Your tasks and responsibilities, among others:
Identifying and establishing relationships with KOLs and principal investigators
Medical training internally as well as for distributors and healthcare professionals
Management and maintenance of Clinical Evaluation Plans (CEP) and Clinical Evaluation Reports (CER) as well as Post market surveillance
Research activities to substantiate Mechanism of Action of the Bactiguard technology and clinical/in-vitro claims
Evaluation of the Bactiguard coating on new materials and devices with respect to microbial adhesion, toxicity, and biocompatibility (i.e. efficacy and safety)
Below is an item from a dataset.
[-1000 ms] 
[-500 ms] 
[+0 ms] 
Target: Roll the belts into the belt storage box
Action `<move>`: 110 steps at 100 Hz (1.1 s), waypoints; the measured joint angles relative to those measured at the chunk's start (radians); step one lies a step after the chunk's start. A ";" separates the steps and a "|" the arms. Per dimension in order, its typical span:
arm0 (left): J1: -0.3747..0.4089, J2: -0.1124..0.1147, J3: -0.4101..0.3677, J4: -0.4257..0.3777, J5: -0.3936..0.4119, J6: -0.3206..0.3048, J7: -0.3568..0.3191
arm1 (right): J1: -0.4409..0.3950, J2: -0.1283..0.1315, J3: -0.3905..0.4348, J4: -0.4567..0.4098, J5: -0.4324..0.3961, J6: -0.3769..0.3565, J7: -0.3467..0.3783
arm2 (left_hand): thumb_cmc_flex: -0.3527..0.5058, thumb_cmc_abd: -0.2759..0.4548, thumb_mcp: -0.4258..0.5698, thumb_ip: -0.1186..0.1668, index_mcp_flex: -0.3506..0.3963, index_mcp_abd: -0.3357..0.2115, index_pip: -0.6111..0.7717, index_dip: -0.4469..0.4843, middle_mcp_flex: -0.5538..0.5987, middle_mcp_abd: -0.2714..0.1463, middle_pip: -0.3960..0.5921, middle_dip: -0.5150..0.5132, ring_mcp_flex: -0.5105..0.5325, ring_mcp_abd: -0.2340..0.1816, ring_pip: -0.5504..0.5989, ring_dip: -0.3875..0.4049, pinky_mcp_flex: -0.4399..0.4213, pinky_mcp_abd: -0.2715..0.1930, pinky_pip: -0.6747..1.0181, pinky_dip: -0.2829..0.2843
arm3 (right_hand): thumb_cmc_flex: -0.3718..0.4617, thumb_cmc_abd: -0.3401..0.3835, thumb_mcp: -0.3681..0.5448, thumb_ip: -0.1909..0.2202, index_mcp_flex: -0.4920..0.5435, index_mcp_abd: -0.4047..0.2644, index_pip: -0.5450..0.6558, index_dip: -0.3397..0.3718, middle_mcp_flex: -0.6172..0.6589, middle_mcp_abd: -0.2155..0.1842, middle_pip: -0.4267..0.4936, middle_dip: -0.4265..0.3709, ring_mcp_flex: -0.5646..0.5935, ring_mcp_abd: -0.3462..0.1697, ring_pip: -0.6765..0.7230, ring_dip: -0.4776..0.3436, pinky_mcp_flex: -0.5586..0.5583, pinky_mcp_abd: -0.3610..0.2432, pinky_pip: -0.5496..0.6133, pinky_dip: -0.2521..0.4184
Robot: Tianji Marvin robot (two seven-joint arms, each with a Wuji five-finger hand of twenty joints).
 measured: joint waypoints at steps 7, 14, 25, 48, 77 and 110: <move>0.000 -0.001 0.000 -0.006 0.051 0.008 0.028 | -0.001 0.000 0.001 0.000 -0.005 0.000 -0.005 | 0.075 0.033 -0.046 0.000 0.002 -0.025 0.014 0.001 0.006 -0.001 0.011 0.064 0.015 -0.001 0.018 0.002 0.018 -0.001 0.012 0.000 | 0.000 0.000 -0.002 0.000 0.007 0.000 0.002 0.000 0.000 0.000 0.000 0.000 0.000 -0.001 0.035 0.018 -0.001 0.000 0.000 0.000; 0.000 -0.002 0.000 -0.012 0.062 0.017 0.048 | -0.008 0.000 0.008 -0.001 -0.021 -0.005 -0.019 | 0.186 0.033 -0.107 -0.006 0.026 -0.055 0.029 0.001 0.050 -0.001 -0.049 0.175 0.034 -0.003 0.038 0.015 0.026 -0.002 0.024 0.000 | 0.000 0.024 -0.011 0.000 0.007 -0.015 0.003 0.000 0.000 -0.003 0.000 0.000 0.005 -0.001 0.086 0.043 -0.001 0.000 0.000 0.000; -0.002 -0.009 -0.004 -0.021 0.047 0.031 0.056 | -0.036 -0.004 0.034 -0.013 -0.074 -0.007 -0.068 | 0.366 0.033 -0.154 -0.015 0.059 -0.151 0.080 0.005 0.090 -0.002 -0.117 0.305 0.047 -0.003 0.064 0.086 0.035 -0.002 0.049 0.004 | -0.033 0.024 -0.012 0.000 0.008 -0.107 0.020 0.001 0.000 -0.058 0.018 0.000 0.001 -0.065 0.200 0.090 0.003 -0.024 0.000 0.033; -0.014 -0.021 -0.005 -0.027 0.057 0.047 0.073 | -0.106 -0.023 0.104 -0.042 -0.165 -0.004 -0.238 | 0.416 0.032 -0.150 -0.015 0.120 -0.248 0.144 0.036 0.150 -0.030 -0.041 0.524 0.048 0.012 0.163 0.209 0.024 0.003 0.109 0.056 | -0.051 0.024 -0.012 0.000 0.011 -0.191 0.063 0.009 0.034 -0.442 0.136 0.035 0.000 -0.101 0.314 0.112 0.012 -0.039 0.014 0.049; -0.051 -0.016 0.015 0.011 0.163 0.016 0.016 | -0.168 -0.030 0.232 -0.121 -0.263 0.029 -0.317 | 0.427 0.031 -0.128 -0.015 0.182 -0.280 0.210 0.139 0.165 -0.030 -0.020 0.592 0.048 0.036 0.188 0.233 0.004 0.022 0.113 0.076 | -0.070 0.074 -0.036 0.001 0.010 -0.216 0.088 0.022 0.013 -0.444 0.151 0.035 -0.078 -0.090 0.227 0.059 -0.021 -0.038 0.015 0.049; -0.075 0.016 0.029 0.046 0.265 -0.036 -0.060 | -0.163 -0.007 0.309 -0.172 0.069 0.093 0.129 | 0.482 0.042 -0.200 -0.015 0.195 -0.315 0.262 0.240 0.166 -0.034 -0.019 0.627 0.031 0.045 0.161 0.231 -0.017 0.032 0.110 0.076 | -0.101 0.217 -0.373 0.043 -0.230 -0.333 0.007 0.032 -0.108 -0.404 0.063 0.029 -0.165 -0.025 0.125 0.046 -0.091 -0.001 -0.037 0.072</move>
Identifying clinical needs for infection control and applications/devices that would benefit from Bactiguard’s infection preventive coating
Ensure that clinical trials are conducted ethically and adhere to the highest standards of patient safety.
Packaging and presenting the medical and clinical benefits of adding Bactiguard’s coating to devices/applications of potential license partners
Managing and coordinating the joint research & development activities between Bactiguard and license partners
You will work in close collaboration with our CEO by giving scientific support during strategic planning, strategic decisions, and investor meetings
Competence requirements:
Medical degree
Clinical experience as practicing physician
Scientific research experience
Experience from the pharmaceutical, medtech or biotech industry
Experience in preclinical and early/late clinical development
Experience in clinical trials, either as investigator or as industry medical representative
Experience with regulatory activities in US and EU
Significant global exposure working in various geographies
Excellent oral and written communication skills with successful presentation capabilities.